Description of Identified Solution to Healthcare Policy Concern

One solution to combatting the devastating opioid crisis would be to develop a new, nurse-driven pain assessment scale prior to opioid administration. The proposed policy would empower nurses to use their nursing judgement and assess patients’ pain level prior to administering opioid and allow nurses to offer different pain-relieving treatments such as non-opioid analgesics, cold or hot compresses, muscle relaxants, etc. This policy may sound like something already in place as part the nursing process, but the difference would be a system-wide pain scale that would empower nurses to refuse opioid administration to patients not meeting the requirements of the new pain scale. This new pain scale would need to be concise, detailed, flexible and able to be individually tailored to each patient. Some criteria included in the new pain scale would be procedure performed, length of hospital stay, patient co-morbidities, hemodynamic stability, recovery prognosis, patient’s willingness to participate in prescribed treatments, mobility issues, social and family support, among others. A nurse may refuse opioid administration, for example, to a mobile, young patient who is demanding morphine IV every 3 hours or Percocet every six hours. This patient was admitted for an infected finger after undergoing incision and drainage, who is expected to be discharged in the morning and is hemodynamically stable, awake, alert and oriented, in no apparent distress, playing on his smart phone and ambulating in the hallways. Under the new proposed policy, a nurse may offer alternate means of pain relief, such as tramadol, acetaminophen, cold compress to the affected area, elevation of extremity, etc. The astute nurse would be aware that intravenous morphine, or a prescription for Percocet for 3 months after discharge places the young patient at high risk for dependency.
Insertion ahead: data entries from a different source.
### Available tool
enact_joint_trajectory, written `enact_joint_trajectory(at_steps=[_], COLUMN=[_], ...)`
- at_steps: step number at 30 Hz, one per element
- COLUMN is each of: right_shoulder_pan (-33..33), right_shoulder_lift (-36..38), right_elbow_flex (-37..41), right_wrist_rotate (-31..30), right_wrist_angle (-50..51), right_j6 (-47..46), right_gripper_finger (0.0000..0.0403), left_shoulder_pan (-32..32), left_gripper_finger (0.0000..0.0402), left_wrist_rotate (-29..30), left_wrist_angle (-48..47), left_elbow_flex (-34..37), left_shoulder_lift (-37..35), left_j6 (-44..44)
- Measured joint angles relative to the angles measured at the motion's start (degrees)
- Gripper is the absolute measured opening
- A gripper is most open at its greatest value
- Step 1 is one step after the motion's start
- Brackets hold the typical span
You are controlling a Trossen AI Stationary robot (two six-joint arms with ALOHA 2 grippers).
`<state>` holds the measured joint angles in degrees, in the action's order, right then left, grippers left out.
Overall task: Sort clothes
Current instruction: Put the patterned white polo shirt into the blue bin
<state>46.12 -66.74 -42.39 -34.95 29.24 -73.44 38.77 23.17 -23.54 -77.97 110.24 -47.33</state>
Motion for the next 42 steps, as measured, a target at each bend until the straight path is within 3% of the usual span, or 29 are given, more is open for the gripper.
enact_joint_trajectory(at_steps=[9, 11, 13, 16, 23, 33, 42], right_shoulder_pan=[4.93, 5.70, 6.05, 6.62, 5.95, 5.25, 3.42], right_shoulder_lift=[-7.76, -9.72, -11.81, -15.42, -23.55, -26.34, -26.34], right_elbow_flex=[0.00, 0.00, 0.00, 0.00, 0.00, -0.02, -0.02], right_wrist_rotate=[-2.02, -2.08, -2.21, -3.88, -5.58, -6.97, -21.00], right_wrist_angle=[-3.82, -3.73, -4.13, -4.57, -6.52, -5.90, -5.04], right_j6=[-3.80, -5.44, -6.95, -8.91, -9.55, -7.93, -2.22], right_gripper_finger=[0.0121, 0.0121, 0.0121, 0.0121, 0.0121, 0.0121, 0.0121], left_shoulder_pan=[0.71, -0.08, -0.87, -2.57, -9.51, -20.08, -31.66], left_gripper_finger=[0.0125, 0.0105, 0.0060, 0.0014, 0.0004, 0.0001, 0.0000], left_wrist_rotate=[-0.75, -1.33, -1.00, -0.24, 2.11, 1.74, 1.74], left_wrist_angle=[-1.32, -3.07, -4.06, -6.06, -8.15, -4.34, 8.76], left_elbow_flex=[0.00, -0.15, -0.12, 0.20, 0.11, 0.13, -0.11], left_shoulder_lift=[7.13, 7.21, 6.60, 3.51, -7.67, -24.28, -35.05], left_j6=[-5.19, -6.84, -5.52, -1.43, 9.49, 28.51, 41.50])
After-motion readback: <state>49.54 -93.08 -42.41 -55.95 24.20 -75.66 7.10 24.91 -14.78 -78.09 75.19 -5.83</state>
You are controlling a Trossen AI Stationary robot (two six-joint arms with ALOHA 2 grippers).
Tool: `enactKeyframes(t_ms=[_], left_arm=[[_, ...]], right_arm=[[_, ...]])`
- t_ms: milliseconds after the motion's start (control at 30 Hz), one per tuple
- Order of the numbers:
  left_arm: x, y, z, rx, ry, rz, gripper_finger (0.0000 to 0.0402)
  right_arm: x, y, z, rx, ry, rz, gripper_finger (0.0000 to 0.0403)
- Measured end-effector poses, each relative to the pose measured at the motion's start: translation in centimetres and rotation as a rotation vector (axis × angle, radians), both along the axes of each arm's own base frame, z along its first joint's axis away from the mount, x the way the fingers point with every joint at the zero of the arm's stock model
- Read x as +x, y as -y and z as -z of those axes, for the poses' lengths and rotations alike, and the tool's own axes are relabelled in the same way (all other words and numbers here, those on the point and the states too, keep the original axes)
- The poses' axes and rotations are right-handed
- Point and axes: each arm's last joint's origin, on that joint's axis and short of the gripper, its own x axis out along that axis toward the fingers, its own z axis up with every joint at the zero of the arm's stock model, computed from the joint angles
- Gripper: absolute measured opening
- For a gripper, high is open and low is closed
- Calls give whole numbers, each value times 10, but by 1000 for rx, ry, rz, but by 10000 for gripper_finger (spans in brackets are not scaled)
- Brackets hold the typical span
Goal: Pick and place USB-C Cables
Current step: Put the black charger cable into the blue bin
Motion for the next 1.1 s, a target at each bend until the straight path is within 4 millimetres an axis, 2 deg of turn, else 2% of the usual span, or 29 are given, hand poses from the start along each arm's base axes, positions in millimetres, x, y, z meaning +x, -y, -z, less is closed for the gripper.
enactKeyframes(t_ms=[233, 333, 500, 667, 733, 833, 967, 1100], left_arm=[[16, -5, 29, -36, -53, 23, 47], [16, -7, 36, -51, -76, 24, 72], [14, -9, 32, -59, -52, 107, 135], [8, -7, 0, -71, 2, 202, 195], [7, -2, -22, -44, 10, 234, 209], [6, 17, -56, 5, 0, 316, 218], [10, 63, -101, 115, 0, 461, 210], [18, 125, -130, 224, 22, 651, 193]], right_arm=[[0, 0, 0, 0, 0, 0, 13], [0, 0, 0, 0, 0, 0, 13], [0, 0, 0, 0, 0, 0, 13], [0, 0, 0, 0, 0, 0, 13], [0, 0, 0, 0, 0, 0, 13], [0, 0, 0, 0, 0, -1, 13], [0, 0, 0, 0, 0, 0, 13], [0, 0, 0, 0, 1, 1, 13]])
If the new policy is implemented, the positive outcome would be one less person going home with unnecessary opioid prescriptions or being administered habit-forming intravenous narcotics during hospitalization. These actions would prevent a possible addiction to opioids in a young patient who was previously opioid-naïve and at high risk for addiction. Furthermore, by implementing this new policy, a reduction in overall cases of opioid dependency would be achievable in the local community by targeting the vulnerable. In order for the new policy to be successful, we must foster open communication with local community leaders and must provide education regarding opioid dependence to the local community. One change needed in the local community to foster acceptance and policy implementation would be to understand the severity of the opioid crisis and to support the healthcare professionals as well as local leaders in the fight against addiction and prevention (Cox & Naegle, 2019). An understanding must be reached amongst patients seeking medical care that narcotics will no longer be freely dispensed or prescribed upon request, as in the past. Educational campaigns such as commercials, flyers, public school education as well as other venues would be targeted during the educational campaign on opioid crisis.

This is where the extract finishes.